Task:
Once you find the line with "Each thing named below gets one line: box: its" in the entries below, return exactly every line from it through the line with "447 309 2.17".

(Saved data entries)

===============

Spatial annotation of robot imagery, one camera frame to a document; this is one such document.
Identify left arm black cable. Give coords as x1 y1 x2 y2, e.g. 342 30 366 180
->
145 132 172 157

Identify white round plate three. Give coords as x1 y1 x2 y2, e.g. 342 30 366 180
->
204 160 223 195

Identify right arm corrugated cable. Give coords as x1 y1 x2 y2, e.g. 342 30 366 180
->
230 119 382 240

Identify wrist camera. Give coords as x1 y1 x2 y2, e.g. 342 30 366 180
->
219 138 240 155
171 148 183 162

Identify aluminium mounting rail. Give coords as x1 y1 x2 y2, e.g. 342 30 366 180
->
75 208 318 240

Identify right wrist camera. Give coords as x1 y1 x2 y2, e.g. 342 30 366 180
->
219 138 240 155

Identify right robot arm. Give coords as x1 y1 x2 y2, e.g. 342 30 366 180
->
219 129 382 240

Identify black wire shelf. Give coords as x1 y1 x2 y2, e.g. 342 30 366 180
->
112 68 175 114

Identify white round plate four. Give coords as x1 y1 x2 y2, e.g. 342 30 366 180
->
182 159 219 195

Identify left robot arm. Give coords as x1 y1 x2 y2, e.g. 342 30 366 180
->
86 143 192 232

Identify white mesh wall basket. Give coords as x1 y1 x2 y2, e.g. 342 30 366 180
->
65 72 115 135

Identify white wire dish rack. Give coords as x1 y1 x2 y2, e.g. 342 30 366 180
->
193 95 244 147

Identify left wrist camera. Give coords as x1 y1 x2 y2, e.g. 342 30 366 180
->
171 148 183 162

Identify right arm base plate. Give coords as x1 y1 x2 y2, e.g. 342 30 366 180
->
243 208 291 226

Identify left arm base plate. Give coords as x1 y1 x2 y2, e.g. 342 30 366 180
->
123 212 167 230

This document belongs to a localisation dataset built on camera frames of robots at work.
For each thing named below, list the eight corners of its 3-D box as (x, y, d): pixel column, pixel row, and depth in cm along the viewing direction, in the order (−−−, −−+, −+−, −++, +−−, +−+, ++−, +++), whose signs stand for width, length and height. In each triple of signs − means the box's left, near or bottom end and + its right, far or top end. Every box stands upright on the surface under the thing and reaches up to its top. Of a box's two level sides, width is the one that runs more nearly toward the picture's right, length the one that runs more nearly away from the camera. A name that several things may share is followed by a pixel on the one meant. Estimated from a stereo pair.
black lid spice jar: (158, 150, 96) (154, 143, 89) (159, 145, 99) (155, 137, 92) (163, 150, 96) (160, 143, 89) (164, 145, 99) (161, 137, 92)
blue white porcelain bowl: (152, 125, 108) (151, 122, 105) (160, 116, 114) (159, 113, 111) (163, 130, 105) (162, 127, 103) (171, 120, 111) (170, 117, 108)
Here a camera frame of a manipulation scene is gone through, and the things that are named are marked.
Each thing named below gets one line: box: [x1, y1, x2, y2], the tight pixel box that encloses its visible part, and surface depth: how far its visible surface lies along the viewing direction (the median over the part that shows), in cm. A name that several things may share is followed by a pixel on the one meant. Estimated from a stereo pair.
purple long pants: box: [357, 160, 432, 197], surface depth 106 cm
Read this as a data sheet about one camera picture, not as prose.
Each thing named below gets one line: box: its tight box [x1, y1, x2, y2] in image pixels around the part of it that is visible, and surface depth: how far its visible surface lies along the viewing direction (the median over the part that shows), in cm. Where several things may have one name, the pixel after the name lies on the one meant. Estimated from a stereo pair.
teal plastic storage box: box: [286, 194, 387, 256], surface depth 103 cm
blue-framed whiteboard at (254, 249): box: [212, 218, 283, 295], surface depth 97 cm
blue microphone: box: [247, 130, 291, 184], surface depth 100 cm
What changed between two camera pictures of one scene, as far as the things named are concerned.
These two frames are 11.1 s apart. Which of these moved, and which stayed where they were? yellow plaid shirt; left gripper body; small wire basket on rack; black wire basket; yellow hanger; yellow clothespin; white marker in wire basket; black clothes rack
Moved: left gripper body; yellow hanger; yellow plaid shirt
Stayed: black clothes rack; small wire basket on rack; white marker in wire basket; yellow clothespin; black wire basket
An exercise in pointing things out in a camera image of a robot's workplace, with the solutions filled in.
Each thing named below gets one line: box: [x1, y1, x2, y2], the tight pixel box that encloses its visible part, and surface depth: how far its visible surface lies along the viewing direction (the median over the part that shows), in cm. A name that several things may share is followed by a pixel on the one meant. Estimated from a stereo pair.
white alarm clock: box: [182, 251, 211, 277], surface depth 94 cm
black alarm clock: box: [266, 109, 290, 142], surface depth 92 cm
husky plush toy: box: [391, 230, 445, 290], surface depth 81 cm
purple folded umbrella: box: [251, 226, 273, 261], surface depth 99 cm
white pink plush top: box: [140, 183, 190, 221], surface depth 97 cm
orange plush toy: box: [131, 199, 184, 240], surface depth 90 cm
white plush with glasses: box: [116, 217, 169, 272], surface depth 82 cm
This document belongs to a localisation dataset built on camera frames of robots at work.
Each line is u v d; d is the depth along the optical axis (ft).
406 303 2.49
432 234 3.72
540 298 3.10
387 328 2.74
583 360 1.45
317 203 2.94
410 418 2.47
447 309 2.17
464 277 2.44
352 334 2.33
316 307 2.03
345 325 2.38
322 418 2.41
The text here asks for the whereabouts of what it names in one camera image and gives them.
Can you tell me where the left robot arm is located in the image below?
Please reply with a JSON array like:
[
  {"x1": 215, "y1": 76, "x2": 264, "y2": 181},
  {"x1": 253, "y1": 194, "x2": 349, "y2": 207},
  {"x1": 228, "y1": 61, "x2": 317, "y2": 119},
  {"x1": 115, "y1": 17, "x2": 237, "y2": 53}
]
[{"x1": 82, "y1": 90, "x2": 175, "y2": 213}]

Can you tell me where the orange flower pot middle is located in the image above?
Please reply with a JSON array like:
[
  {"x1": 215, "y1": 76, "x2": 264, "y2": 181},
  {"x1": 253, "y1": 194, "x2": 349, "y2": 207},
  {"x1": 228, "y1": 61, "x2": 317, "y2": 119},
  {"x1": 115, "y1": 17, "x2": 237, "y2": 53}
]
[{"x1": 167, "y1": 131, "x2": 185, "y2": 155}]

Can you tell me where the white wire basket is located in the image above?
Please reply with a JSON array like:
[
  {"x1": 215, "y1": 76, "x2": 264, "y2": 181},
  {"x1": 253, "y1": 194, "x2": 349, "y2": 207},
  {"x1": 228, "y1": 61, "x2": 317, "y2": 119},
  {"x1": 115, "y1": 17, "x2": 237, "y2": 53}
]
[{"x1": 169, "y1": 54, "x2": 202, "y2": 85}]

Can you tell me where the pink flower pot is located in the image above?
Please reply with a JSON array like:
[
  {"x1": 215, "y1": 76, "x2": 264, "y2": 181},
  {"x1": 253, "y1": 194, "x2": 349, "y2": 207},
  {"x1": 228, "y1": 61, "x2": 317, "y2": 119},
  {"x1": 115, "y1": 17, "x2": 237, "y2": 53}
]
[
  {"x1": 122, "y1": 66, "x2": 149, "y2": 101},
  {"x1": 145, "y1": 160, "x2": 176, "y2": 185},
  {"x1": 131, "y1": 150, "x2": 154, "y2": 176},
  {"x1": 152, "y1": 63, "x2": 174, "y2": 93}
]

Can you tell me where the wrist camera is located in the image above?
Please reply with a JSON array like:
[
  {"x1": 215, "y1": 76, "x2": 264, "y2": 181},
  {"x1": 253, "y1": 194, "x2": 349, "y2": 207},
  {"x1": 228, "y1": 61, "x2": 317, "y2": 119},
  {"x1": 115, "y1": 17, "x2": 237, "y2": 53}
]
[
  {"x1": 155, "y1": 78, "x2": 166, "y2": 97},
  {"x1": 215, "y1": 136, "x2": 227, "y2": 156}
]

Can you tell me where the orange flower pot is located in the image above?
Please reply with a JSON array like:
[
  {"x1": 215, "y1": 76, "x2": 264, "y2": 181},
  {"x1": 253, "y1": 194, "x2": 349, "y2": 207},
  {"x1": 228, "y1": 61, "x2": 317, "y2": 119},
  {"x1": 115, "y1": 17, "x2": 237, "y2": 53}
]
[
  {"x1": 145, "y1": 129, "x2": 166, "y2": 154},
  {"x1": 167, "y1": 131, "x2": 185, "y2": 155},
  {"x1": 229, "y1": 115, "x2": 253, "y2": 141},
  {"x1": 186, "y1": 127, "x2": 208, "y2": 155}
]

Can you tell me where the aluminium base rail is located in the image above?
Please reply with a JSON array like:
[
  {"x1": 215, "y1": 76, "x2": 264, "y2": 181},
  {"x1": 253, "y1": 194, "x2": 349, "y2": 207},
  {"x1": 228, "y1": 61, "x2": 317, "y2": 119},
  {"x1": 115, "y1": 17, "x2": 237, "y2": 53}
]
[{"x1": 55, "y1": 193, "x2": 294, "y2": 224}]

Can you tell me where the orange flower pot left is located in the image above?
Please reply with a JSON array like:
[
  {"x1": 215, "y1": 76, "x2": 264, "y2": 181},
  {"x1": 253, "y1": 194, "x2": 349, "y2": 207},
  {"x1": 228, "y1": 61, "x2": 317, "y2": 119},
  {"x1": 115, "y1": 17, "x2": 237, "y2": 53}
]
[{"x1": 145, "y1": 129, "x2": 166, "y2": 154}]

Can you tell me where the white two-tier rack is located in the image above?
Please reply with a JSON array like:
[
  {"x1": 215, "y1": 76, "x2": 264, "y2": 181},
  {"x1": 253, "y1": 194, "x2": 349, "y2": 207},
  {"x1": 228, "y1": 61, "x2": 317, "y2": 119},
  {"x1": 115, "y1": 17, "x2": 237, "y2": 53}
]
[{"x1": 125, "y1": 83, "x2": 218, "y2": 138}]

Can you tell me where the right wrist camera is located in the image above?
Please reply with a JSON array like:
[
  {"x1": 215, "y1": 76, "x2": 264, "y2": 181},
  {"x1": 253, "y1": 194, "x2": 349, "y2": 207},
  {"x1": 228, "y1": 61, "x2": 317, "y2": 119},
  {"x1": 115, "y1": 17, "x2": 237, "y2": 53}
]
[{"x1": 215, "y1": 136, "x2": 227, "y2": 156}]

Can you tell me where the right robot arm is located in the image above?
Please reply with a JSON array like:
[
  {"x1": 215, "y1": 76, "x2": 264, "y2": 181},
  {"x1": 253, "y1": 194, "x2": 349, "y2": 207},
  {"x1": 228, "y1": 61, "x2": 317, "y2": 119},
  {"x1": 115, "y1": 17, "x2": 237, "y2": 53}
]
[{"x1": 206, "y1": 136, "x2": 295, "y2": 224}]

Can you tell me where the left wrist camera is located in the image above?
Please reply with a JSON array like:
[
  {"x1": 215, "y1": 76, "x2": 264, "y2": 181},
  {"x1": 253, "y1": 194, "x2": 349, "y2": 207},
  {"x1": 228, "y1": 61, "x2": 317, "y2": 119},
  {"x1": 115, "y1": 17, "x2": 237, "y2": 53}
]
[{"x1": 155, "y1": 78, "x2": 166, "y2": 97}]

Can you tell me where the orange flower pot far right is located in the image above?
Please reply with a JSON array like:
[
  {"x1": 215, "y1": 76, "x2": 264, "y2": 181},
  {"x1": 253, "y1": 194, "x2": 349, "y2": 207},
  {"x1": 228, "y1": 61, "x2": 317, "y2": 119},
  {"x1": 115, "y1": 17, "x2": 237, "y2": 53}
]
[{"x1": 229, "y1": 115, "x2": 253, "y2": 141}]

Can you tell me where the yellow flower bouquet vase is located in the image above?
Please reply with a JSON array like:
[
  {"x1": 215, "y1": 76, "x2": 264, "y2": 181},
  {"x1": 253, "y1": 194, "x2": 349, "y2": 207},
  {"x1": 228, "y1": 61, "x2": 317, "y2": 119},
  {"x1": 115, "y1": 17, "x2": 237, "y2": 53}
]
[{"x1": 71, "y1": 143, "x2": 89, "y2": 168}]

===============

Answer to this exercise:
Each thing named below gets one line: box: its tight box [x1, y1, x2, y2] in image pixels around the part of it that is visible, and surface depth: how far its visible surface lies along the viewing direction (the median over the part that shows), in cm. Where several things may have one name, the pixel after the name lies on the one meant. Estimated from a stereo pair.
teal plastic storage box: box: [286, 194, 387, 256], surface depth 103 cm
blue-framed whiteboard at (254, 249): box: [212, 218, 283, 295], surface depth 97 cm
blue microphone: box: [247, 130, 291, 184], surface depth 100 cm
What changed between two camera pictures of one scene, as far as the things named are concerned.
These two frames are 11.1 s apart. Which of these moved, and which stayed where they were? yellow plaid shirt; left gripper body; small wire basket on rack; black wire basket; yellow hanger; yellow clothespin; white marker in wire basket; black clothes rack
Moved: left gripper body; yellow hanger; yellow plaid shirt
Stayed: black clothes rack; small wire basket on rack; white marker in wire basket; yellow clothespin; black wire basket
An exercise in pointing things out in a camera image of a robot's workplace, with the solutions filled in.
Each thing named below gets one line: box: [x1, y1, x2, y2], the tight pixel box that encloses its visible part, and surface depth: how far its visible surface lies along the viewing direction (the median over the part that shows), in cm. A name that several things may share is followed by a pixel on the one meant. Estimated from a stereo pair.
white alarm clock: box: [182, 251, 211, 277], surface depth 94 cm
black alarm clock: box: [266, 109, 290, 142], surface depth 92 cm
husky plush toy: box: [391, 230, 445, 290], surface depth 81 cm
purple folded umbrella: box: [251, 226, 273, 261], surface depth 99 cm
white pink plush top: box: [140, 183, 190, 221], surface depth 97 cm
orange plush toy: box: [131, 199, 184, 240], surface depth 90 cm
white plush with glasses: box: [116, 217, 169, 272], surface depth 82 cm
This document belongs to a localisation dataset built on camera frames of robots at work.
Each line is u v d; d is the depth along the optical axis (ft).
406 303 2.49
432 234 3.72
540 298 3.10
387 328 2.74
583 360 1.45
317 203 2.94
410 418 2.47
447 309 2.17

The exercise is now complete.